**Your goal:** Keep to one stretch of the data below, the lines from the one with "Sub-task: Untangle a" up to and including the one with "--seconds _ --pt", and return that stretch exactly.

[Data supplied — start]

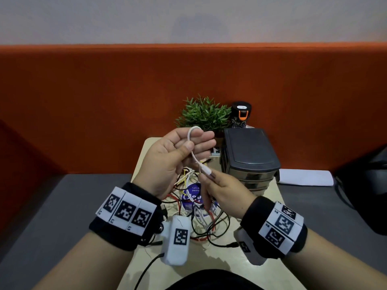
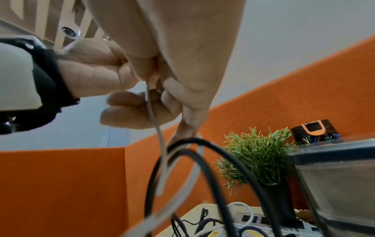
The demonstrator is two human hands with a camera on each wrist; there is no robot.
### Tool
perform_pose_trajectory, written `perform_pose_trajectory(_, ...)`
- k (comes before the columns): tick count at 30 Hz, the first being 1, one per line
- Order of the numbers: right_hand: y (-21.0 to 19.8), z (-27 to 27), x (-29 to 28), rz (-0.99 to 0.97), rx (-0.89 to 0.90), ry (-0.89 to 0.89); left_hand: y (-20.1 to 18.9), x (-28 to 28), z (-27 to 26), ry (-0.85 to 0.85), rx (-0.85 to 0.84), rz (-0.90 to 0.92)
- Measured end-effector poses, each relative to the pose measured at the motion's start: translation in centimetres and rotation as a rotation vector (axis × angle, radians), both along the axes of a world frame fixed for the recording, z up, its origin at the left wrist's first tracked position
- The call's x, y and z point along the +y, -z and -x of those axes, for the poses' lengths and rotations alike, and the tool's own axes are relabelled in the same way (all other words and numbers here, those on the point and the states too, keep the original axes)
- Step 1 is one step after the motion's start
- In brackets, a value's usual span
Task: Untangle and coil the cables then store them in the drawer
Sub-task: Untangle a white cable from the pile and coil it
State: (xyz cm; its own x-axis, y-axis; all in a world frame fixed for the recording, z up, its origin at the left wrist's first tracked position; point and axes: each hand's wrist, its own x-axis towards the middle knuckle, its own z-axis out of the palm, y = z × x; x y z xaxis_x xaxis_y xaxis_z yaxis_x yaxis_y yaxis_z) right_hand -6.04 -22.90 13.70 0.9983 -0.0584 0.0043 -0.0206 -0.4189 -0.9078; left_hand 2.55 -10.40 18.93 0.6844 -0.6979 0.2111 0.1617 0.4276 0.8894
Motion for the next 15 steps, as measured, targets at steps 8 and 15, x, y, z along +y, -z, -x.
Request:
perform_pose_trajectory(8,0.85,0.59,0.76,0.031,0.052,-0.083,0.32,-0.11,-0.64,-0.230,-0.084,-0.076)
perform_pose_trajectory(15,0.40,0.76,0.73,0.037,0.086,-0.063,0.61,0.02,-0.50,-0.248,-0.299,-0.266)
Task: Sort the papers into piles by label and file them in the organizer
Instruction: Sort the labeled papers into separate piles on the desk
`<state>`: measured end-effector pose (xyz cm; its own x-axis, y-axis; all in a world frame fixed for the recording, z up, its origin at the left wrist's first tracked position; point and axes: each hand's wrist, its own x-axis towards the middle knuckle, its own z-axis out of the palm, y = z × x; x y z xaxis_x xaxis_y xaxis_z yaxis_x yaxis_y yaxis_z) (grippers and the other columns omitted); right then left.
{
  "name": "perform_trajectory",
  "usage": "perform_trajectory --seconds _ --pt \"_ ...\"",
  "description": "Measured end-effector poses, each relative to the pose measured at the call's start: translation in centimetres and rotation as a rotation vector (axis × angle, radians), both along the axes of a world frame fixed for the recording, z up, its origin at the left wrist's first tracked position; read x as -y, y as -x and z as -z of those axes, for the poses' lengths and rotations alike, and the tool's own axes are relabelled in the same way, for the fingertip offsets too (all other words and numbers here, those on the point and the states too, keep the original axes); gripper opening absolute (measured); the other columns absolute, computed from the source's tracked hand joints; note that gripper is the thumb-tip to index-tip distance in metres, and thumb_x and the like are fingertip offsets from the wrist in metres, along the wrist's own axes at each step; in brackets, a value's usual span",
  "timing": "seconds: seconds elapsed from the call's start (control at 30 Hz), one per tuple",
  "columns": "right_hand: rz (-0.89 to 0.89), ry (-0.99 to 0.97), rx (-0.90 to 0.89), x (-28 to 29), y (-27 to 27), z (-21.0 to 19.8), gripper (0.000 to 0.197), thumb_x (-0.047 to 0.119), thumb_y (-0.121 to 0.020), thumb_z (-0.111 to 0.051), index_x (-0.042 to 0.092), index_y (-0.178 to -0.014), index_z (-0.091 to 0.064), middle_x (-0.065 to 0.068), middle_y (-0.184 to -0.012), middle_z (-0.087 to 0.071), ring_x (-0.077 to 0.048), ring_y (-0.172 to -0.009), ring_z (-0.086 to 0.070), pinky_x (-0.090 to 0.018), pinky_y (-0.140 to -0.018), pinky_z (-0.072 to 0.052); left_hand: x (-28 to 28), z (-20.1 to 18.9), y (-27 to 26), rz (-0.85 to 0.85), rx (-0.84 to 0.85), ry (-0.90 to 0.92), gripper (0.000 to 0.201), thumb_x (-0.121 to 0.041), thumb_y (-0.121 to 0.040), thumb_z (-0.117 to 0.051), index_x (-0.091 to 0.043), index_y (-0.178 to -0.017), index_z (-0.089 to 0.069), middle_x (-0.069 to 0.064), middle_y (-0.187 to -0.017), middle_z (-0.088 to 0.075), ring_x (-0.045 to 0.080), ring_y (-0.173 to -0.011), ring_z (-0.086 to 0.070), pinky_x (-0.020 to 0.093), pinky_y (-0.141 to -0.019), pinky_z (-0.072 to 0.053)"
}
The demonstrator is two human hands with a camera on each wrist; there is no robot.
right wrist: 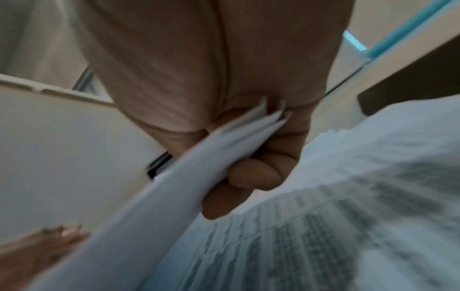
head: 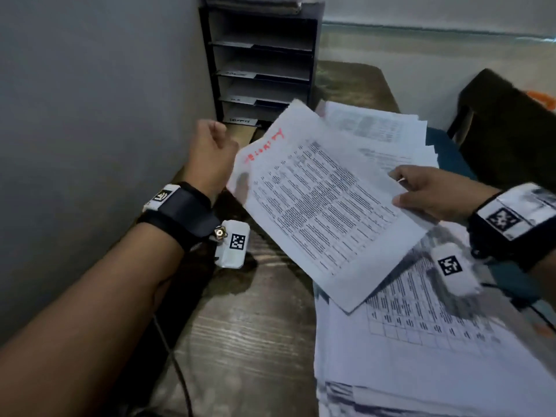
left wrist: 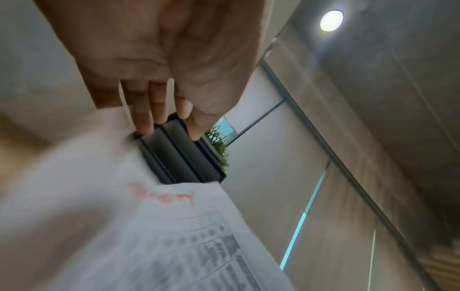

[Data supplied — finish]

**Solution for this task:**
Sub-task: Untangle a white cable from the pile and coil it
State: (xyz cm; its own x-axis, y-axis; all in a world frame fixed for the recording, z up, its origin at the left wrist's first tracked position; point and axes: each hand's wrist, its own x-axis towards the middle knuckle, its own z-axis out of the palm, y = z × x; x y z xaxis_x xaxis_y xaxis_z yaxis_x yaxis_y yaxis_z) right_hand -6.04 -22.90 13.70 0.9983 -0.0584 0.0043 -0.0206 -0.4189 -0.9078; left_hand 2.55 -10.40 18.93 0.6844 -0.6979 0.2111 0.1617 0.4276 0.8894
Motion for the next 15 steps, as measured, targets at steps 8 and 15, x, y, z along +y, -z, -x.
Request:
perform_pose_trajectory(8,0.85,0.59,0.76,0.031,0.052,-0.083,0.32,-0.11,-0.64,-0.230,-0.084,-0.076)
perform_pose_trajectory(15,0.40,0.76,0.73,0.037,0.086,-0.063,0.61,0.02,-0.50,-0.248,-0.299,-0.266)
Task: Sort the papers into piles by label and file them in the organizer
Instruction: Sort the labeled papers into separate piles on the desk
`<state>`: measured end-effector pose (xyz cm; its own x-axis, y-axis; all in a world frame fixed for the recording, z up, its origin at the left wrist's first tracked position; point and axes: each hand's wrist, its own x-axis towards the middle knuckle, its own z-axis out of the palm, y = z × x; x y z xaxis_x xaxis_y xaxis_z yaxis_x yaxis_y yaxis_z) (grippers and the other columns omitted); right then left.
{
  "name": "perform_trajectory",
  "usage": "perform_trajectory --seconds _ --pt \"_ ...\"",

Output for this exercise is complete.